--- Description of the task ---
An exact copy of the records is required, minus the pictures they hold.

################

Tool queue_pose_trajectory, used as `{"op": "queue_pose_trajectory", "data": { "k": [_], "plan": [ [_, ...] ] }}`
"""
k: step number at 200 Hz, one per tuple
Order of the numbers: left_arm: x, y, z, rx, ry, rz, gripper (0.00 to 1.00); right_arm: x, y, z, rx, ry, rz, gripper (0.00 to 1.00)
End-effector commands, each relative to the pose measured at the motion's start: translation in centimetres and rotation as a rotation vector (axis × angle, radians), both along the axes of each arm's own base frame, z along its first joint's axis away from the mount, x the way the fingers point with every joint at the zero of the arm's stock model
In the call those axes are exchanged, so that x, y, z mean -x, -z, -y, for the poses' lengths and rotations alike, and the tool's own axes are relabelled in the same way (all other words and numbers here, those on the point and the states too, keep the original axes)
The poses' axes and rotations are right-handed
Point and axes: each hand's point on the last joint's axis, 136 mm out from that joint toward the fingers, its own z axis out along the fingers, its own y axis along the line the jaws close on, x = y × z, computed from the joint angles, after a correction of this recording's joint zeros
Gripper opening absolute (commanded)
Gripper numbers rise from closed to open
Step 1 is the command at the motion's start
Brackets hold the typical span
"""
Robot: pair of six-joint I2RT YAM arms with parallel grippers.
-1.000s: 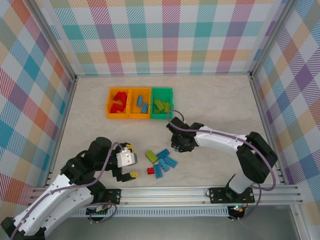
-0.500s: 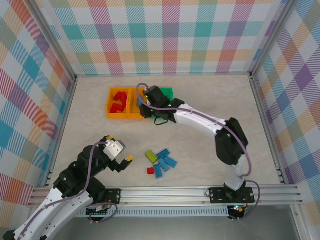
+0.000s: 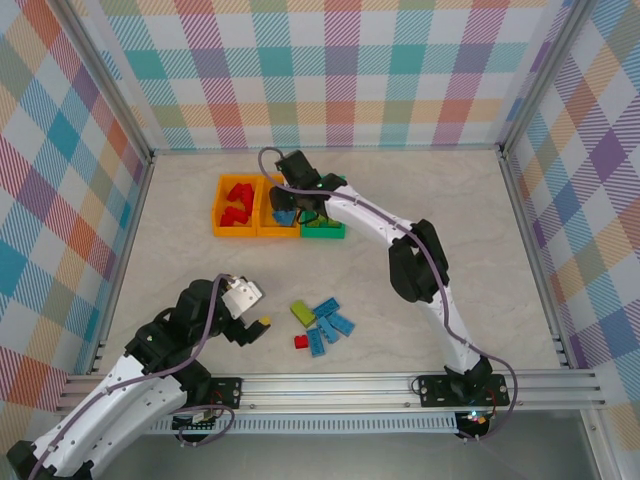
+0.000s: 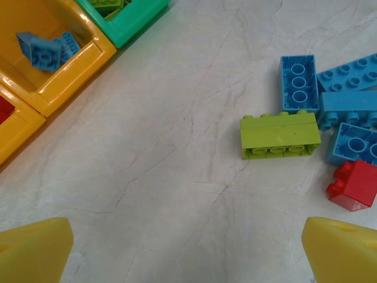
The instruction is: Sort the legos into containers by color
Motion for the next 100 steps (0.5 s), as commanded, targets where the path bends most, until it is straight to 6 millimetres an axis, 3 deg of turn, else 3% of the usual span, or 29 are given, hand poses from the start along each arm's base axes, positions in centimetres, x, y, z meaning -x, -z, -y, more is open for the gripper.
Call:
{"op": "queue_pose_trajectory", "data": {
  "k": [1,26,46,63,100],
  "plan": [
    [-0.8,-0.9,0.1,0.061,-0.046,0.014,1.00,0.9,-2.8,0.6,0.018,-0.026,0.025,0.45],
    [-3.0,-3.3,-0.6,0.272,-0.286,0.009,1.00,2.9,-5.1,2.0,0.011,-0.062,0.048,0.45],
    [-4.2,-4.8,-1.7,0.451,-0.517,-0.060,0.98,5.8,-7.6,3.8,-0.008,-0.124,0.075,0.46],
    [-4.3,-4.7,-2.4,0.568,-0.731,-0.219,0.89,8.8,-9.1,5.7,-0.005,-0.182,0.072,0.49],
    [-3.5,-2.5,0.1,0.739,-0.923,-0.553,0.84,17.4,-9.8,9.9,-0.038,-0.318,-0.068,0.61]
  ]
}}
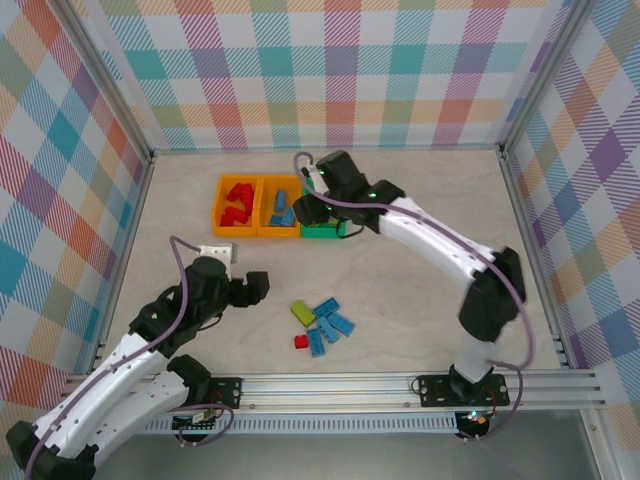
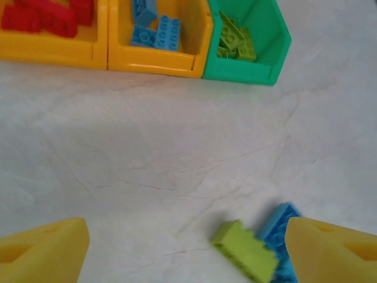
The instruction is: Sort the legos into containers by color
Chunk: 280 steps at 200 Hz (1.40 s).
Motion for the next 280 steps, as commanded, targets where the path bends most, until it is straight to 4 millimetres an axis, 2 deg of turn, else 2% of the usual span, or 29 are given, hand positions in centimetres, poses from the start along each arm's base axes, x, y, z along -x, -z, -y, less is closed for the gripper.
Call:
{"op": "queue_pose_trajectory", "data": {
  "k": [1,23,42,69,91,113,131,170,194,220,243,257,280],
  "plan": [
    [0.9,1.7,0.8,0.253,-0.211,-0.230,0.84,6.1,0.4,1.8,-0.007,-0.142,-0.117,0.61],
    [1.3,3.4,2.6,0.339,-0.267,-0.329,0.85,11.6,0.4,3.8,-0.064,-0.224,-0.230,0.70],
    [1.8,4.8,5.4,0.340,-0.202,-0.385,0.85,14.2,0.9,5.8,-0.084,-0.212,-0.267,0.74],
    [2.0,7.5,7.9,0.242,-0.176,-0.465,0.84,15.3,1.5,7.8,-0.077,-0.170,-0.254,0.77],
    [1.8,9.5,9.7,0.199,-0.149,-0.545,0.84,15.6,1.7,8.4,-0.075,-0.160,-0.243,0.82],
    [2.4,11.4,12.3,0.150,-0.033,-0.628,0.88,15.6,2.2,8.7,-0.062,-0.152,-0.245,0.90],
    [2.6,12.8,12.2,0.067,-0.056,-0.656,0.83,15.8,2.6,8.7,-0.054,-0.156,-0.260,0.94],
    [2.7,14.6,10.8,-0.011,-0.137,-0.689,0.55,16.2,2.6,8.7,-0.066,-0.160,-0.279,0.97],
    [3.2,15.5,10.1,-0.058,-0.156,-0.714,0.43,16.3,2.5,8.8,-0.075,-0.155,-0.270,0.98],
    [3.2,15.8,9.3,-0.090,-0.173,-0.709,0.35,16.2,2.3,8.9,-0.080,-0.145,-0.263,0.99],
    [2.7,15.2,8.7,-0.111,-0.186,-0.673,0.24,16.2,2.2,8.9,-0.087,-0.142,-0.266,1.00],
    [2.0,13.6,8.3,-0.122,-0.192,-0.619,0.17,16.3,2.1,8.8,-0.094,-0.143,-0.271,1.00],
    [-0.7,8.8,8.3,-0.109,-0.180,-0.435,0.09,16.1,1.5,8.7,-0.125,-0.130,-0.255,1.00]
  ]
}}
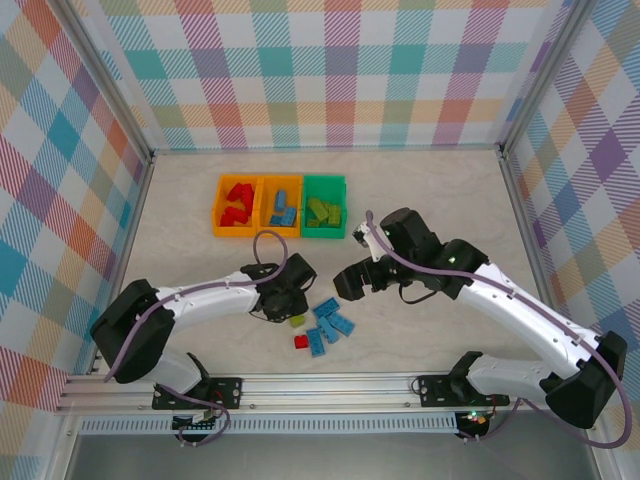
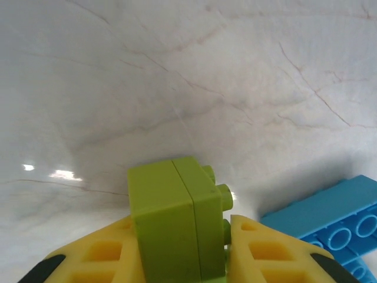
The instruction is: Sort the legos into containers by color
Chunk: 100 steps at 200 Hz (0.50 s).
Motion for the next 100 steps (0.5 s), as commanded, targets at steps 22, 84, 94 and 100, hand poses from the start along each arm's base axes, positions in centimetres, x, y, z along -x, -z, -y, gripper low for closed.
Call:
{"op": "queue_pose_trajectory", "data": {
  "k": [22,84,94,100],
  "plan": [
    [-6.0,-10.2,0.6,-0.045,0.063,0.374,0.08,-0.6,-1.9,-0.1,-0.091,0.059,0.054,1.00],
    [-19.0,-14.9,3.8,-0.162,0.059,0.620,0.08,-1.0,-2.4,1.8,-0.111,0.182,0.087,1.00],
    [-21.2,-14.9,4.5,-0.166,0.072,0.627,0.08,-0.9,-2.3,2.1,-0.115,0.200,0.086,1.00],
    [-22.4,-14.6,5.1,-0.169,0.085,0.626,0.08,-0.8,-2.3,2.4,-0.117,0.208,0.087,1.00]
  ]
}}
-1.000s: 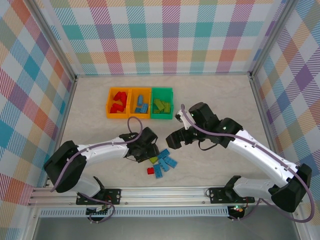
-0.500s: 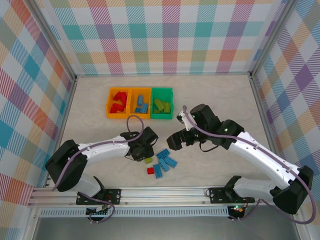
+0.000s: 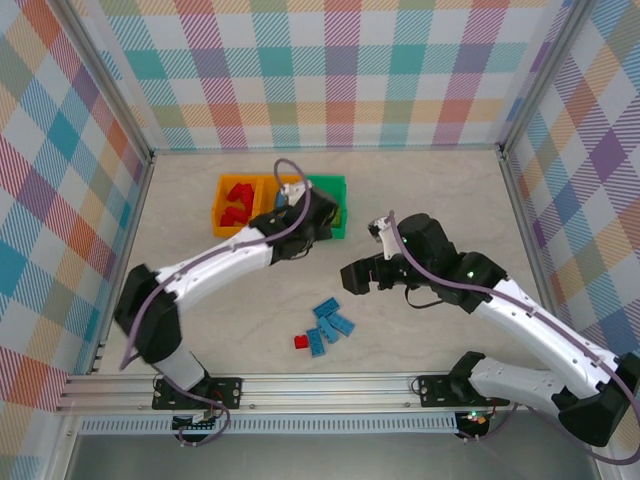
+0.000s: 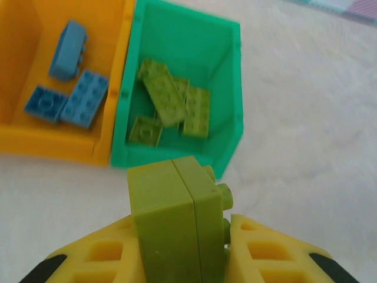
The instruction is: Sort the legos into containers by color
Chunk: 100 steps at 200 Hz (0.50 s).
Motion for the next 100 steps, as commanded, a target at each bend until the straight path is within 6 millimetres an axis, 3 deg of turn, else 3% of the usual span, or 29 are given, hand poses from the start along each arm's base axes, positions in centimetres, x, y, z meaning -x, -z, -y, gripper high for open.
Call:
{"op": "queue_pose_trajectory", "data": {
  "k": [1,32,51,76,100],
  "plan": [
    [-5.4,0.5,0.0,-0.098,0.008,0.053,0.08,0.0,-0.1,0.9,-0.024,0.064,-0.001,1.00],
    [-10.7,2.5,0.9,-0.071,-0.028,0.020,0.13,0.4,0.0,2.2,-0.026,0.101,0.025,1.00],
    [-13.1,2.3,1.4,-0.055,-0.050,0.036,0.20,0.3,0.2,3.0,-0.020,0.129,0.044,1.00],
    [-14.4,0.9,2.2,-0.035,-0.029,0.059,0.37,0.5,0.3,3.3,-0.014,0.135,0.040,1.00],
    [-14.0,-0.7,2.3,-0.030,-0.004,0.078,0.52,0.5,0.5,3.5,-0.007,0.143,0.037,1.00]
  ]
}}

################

--- Solution for this task ---
Tool queue_pose_trajectory, used as `{"op": "queue_pose_trajectory", "data": { "k": [_], "plan": [ [_, ...] ] }}`
"""
k: step number at 200 Hz, one per tuple
Order of the numbers: left_arm: x, y, z, rx, ry, rz, gripper (0.00 to 1.00); right_arm: x, y, z, rx, ry, rz, gripper (0.00 to 1.00)
End-effector commands, each relative to the pose measured at the motion's start: translation in centimetres and rotation as a rotation vector (axis × angle, radians), both along the axes of each arm's own base frame, z along its first joint's axis away from the mount, x the way the fingers point with every joint at the zero of the arm's stock model
In the call those axes are exchanged, so that x, y, z mean -x, -z, -y, for the poses' lengths and rotations alike, and the tool's own axes are relabelled in the same way (all other words and numbers here, those on the point and the states too, keep the original axes)
The poses' axes and rotations are right-handed
Point and axes: each hand's point on the last joint's axis, 136 mm out from that joint toward the fingers, its own z axis out along the fingers, its own y axis along the line the jaws close on, x = y × z, computed from the joint angles, after a correction of this recording's joint zeros
Gripper opening absolute (commanded)
Gripper numbers rise from closed to open
Step 1 is the command at the motion's start
Brackets hold the typical span
"""
Robot: pair of six-joint I2RT YAM arms with parallel grippers.
-1.000s: 
-0.500s: 
+0.000s: 
+0.000s: 
The instruction is: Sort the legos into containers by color
Motion for the next 100 steps (0.5 s), as commanded, targets where the path bends most, until it is straight to 6 millimetres an axis, 3 deg of turn, else 3% of the usual span, or 29 are given, hand poses from the start along each arm's base axes, positions in centimetres, x, y, z meaning -x, -z, -y, more is open for the gripper.
Call:
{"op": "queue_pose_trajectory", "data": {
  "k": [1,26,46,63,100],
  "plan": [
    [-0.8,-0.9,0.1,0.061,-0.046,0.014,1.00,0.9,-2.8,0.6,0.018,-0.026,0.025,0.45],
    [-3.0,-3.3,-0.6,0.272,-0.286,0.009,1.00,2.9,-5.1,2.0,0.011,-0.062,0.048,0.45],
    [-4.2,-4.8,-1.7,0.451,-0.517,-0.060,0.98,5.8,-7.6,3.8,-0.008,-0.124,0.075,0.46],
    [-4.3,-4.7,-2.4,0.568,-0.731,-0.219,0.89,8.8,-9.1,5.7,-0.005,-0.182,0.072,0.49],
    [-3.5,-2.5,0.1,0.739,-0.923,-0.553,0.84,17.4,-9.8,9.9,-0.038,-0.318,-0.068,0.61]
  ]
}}
The instruction is: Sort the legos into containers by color
Chunk: 280 steps at 200 Hz (1.40 s).
Motion for the next 280 steps, as commanded, targets where the path bends most, until it is straight to 4 millimetres an axis, 2 deg of turn, else 2% of the usual span, or 29 are given, hand positions in centimetres, poses from the start along each arm's base axes, x, y, z along -x, -z, -y, less is closed for the gripper.
Call:
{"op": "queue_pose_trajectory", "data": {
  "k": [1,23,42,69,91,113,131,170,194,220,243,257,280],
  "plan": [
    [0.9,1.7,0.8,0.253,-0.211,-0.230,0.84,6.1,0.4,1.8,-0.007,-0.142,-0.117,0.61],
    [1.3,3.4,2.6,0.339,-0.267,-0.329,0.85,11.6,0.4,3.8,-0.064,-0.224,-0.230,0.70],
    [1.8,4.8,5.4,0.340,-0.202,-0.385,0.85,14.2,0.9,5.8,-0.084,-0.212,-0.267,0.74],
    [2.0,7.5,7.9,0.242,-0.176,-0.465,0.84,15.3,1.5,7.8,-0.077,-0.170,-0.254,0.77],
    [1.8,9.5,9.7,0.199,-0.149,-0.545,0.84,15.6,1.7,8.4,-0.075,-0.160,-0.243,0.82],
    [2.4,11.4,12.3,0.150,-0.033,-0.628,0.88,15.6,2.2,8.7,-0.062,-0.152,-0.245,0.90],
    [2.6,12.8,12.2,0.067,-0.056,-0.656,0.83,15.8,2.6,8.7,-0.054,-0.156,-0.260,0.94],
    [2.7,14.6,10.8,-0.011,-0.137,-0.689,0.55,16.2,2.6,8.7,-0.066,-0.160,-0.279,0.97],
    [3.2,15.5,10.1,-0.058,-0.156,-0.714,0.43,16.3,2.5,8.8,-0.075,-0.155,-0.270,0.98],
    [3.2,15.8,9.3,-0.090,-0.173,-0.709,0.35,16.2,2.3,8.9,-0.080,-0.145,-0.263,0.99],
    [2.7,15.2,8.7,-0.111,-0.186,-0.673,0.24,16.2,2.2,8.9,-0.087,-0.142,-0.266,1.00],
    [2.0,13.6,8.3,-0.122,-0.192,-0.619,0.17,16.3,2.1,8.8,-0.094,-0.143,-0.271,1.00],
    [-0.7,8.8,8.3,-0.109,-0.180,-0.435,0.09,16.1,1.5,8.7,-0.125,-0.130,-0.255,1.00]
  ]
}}
The instruction is: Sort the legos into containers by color
Chunk: 100 steps at 200 Hz (0.50 s).
Motion for the next 100 steps (0.5 s), as commanded, targets at steps 22, 84, 94 and 100, hand poses from the start along each arm's base axes, positions in centimetres, x, y, z along -x, -z, -y, gripper low for closed.
Call:
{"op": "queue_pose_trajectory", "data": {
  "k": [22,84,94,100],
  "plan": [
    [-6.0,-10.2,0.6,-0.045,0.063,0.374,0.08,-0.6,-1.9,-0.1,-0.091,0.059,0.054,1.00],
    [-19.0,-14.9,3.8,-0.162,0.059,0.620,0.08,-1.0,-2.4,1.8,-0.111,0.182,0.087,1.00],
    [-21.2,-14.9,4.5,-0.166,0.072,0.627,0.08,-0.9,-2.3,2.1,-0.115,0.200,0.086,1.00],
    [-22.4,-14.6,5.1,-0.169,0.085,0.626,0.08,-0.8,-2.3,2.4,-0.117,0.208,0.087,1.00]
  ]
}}
-1.000s: 
-0.500s: 
+0.000s: 
+0.000s: 
The instruction is: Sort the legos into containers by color
Chunk: 100 steps at 200 Hz (0.50 s).
Motion for the next 100 steps, as commanded, a target at each bend until the straight path is within 6 millimetres an axis, 3 deg of turn, else 3% of the usual span, or 29 are given, hand poses from the start along each arm's base axes, positions in centimetres, x, y, z meaning -x, -z, -y, gripper high for open.
Call:
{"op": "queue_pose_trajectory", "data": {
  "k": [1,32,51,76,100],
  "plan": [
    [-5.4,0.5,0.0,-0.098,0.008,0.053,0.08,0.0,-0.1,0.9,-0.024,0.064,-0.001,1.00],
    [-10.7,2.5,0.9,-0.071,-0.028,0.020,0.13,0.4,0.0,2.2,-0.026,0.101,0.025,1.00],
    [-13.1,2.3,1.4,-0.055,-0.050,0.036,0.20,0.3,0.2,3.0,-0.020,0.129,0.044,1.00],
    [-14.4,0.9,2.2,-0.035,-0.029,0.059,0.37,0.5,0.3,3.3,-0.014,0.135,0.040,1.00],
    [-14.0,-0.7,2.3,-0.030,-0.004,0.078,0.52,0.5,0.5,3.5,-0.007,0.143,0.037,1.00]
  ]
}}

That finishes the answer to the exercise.